— Task brief —
In the entries that follow, the line with "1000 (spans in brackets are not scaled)" opens the range and the line with "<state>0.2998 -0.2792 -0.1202" closes it; repeat that range exactly, both lines included.

— Recorded data —
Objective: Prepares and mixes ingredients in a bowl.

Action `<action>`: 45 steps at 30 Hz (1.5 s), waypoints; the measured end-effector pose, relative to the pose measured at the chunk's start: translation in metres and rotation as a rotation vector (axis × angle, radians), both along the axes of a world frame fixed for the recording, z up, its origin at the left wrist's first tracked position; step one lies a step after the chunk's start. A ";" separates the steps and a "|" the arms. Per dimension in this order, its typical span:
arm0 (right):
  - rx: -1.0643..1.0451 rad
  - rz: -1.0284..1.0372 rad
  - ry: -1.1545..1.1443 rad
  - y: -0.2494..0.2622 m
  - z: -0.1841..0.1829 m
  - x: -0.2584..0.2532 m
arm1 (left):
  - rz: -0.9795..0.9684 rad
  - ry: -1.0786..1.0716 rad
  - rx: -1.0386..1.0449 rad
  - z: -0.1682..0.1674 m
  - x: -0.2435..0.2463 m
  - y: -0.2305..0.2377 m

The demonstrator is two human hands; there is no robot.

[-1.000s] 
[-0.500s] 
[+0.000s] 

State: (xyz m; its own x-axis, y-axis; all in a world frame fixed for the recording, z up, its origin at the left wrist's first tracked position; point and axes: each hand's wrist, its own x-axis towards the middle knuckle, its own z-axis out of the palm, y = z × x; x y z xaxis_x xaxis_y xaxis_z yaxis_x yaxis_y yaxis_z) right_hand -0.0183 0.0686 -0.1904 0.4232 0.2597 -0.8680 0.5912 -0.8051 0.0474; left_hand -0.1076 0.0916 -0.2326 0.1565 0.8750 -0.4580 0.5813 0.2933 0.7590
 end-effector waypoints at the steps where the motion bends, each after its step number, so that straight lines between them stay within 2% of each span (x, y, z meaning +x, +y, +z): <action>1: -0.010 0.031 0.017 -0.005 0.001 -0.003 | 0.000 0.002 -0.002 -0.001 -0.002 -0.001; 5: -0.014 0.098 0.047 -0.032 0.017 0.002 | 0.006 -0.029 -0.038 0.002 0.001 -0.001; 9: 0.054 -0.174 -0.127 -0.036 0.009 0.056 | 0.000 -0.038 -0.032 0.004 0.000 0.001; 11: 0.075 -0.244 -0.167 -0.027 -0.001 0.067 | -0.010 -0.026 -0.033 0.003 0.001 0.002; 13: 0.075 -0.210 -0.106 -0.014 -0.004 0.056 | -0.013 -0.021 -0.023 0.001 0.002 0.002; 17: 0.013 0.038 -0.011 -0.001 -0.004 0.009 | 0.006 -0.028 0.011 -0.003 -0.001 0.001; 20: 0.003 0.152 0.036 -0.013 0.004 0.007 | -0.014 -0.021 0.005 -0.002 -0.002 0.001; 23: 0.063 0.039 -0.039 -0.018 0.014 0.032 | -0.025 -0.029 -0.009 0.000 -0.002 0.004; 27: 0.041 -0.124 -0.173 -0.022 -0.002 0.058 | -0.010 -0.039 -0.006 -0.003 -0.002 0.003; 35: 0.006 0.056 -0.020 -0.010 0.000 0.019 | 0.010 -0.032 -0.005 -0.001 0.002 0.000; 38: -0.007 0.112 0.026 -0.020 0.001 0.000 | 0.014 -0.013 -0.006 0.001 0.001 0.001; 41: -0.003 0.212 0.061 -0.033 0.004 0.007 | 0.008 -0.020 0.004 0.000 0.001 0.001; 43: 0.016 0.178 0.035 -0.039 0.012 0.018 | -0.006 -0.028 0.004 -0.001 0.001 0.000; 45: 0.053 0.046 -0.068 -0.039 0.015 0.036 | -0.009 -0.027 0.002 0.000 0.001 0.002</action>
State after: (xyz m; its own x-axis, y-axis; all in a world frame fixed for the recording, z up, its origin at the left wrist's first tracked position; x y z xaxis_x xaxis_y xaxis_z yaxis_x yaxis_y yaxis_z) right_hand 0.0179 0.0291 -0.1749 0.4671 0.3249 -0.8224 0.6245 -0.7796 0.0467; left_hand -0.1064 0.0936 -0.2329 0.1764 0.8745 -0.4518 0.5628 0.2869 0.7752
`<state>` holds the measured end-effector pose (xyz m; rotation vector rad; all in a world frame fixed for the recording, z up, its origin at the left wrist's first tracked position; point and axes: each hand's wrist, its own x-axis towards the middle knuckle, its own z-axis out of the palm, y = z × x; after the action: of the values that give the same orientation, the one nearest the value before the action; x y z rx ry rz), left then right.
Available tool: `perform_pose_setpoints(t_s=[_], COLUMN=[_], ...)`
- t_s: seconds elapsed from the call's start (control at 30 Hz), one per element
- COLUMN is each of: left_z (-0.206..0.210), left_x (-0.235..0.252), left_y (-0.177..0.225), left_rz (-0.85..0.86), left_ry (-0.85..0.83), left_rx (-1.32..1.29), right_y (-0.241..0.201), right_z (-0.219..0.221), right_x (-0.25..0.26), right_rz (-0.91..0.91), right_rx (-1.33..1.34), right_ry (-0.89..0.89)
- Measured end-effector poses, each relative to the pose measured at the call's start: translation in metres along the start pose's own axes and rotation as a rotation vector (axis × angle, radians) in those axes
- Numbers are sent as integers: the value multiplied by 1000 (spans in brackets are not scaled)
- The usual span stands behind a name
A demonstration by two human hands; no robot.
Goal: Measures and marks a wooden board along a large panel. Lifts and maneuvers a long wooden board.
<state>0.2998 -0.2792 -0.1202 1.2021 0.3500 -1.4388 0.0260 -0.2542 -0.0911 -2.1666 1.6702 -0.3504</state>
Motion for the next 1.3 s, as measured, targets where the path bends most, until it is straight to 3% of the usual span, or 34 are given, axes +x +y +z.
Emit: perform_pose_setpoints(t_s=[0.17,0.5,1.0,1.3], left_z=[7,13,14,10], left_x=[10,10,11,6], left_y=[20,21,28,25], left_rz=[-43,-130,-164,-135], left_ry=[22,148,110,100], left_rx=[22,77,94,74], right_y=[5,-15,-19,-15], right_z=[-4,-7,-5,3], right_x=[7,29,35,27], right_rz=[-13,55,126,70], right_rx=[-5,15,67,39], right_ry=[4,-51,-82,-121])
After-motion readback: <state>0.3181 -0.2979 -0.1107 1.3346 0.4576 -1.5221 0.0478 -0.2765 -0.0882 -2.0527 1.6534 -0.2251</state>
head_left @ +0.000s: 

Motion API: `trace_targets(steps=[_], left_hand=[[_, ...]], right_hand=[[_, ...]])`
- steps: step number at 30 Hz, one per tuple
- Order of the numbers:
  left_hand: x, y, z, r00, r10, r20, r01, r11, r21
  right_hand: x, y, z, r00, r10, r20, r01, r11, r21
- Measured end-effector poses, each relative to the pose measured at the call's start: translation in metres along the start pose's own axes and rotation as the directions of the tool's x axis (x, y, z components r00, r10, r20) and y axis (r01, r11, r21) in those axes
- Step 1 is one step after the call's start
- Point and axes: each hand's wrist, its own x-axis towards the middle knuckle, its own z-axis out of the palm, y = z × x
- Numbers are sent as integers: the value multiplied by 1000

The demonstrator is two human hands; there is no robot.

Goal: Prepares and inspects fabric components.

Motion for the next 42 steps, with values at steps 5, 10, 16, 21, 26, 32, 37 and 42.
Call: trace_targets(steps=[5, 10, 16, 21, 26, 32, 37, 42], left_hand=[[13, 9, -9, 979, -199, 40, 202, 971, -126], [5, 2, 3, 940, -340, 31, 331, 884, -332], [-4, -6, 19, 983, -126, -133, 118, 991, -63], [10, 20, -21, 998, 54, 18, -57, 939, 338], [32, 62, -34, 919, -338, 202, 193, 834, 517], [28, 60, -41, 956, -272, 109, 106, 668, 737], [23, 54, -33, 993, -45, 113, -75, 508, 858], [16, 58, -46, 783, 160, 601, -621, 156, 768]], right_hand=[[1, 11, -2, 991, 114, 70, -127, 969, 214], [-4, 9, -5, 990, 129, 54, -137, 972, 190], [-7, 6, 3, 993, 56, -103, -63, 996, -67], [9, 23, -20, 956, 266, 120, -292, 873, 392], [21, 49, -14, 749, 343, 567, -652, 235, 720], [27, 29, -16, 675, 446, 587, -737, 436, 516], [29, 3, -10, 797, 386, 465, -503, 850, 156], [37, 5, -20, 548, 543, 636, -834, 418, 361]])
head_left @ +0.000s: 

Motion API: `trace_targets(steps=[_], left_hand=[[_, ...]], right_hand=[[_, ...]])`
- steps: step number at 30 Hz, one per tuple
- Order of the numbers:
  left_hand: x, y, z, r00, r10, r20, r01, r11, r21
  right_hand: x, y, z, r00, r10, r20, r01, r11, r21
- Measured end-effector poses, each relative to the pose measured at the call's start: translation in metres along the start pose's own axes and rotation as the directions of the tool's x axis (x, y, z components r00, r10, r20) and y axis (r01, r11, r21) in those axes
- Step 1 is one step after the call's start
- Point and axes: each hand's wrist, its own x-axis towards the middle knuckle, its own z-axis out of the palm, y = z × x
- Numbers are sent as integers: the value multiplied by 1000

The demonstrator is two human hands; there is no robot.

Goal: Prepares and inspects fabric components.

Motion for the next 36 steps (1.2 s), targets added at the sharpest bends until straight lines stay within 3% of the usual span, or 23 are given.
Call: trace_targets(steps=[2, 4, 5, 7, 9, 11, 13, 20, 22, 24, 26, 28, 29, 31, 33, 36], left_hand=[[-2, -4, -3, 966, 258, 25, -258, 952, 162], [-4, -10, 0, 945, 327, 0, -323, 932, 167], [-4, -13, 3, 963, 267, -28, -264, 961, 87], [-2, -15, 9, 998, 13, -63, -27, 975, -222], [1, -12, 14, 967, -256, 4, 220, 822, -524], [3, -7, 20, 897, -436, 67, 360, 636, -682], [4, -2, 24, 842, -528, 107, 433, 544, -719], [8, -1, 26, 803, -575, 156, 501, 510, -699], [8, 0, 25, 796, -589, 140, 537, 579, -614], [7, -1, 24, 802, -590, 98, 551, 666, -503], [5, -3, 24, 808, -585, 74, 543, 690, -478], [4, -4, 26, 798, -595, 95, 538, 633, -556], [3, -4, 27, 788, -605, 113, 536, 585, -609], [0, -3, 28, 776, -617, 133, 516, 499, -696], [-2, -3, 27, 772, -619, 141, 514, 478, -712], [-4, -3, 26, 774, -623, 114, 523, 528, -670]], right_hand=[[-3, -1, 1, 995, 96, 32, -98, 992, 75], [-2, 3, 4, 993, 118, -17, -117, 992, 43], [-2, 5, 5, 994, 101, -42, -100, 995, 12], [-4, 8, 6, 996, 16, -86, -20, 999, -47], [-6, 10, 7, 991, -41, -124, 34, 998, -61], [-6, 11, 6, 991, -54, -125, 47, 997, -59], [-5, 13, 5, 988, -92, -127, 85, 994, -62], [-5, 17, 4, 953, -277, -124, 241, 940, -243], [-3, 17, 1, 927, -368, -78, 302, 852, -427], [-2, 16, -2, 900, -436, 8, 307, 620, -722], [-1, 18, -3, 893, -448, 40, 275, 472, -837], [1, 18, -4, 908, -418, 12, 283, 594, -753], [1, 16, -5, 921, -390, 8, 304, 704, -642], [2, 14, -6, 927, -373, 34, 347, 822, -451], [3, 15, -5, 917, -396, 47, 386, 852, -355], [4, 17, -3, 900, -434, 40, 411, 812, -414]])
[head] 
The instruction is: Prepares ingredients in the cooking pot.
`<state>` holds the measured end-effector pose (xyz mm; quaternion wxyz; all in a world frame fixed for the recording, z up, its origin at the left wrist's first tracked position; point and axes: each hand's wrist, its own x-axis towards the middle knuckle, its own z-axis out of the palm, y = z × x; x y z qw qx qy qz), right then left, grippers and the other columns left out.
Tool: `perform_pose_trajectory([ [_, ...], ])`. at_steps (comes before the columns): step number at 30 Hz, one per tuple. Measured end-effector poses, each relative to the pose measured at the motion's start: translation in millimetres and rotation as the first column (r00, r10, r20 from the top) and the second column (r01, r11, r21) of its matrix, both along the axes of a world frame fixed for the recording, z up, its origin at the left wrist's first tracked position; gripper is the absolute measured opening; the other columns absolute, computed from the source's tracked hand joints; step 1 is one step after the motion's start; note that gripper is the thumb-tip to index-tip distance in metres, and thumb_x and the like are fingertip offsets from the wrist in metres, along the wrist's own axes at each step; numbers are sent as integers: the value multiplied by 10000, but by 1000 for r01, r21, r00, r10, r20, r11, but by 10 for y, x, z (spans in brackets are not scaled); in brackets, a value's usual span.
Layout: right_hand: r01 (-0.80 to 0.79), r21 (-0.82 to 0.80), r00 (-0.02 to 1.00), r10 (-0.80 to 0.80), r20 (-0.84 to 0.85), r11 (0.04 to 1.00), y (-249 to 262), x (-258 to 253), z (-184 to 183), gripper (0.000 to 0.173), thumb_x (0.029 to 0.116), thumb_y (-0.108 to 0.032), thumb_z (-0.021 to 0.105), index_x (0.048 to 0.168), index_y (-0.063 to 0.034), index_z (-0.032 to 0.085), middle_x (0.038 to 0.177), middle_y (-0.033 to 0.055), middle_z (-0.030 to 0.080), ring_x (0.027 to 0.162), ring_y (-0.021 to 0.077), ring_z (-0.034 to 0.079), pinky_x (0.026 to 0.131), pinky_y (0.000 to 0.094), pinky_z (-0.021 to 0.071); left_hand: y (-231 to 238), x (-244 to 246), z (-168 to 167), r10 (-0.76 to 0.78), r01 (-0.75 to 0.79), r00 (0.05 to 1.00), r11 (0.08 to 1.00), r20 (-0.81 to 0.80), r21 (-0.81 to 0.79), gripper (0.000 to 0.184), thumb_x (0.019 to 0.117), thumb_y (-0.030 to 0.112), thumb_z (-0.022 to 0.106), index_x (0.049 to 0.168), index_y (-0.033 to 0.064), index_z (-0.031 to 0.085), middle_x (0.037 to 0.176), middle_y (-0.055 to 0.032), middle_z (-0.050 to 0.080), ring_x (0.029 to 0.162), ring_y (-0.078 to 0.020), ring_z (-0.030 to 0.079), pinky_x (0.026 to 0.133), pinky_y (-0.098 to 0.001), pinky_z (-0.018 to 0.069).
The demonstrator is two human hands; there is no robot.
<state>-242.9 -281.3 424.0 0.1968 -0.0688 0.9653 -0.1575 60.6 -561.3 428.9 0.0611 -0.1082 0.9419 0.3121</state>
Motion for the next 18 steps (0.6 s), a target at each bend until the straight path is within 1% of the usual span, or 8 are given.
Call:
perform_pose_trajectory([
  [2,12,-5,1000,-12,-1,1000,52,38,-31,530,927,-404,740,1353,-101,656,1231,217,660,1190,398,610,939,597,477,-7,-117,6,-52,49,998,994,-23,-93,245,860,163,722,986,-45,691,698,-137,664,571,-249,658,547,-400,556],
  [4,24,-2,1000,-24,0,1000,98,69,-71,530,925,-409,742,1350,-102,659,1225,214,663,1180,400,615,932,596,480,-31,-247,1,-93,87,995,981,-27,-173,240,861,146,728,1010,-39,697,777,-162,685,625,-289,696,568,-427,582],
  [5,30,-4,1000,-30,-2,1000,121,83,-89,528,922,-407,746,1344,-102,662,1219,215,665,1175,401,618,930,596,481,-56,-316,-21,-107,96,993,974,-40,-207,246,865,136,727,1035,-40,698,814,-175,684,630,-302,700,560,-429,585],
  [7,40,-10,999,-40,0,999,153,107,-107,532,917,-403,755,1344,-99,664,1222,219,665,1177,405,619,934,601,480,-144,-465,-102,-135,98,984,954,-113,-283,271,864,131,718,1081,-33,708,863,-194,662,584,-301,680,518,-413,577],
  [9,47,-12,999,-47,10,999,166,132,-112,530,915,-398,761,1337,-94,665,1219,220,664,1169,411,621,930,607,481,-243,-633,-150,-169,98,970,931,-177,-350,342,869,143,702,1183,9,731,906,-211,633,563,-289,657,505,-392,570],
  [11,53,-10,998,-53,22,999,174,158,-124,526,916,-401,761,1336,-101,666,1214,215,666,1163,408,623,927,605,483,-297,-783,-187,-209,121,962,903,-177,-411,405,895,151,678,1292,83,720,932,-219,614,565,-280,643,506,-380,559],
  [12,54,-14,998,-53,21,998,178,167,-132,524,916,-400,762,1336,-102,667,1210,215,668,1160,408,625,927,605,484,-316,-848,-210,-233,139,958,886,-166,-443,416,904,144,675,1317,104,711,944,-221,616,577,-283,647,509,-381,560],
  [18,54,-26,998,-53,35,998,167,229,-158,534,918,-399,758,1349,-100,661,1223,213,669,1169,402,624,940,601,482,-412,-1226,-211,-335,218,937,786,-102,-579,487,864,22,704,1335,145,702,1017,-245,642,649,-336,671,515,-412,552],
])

— Output of the exercise —
- Numbers are sent as integers: the value multiplied by 1000 (spans in brackets are not scaled)
- The usual span stands behind a name
A demonstration by two human hands; no robot.
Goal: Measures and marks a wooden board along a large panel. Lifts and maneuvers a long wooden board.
<state>0.2998 -0.2792 -0.1202 1.2021 0.3500 -1.4388 0.0260 -0.2542 -0.0911 -2.1666 1.6702 -0.3504</state>

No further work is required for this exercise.